Hours after the social media was abuzz on Tuesday, June 27, that Geri Allen was ailing, the gifted pianist, composer, and educator was dead. According to her brother, her publicist and her manager Ora Harris, Allen had been battling cancer, and many of her fans knew the end was near when it was reported that her vital organs no longer functioned. She expired in a Philadelphia hospital.
What did function right to her final notes was a boundless creativity, one that allowed her to explore in her 60 years a vast array of musical genres and concepts, none more essential than the bebop foundation forged in Detroit.

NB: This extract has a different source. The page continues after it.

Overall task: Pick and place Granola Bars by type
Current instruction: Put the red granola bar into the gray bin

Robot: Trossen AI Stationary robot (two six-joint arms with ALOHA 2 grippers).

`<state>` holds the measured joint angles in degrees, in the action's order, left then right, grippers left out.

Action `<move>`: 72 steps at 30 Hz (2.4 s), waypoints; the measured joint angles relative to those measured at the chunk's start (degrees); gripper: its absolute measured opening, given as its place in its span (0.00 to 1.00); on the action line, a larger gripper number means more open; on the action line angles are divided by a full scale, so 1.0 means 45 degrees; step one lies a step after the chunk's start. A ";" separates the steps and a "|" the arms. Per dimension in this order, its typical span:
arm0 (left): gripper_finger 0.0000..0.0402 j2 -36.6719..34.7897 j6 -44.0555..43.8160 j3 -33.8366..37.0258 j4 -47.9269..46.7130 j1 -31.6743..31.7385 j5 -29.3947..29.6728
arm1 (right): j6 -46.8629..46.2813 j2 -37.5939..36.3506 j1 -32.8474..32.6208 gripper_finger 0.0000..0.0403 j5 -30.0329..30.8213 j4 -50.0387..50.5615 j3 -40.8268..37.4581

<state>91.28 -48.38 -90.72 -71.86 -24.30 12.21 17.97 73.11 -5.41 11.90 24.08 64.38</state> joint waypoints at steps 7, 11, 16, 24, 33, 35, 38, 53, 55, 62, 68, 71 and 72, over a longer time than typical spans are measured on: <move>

Already the flood of obituaries and remembrances are flowing, and rightfully so for a musician born in Pontiac on June 12, 1957, nurtured in the corridors of Cass Tech, and mentored by such formidable teachers as Harold McKinney, Kenn Cox, and the inimitable Marcus Belgrave.
I first met Geri when she began studying at the Jazz Development Workshop and the Detroit Metro Arts Complex, where Belgrave and McKinney burnished the fundamentals she had acquired at Cass Tech and later at the Detroit Conservatory of Music. At that time, still a teenager, she was quiet, introspective, preferring to let her prowess at the keyboard speak for her.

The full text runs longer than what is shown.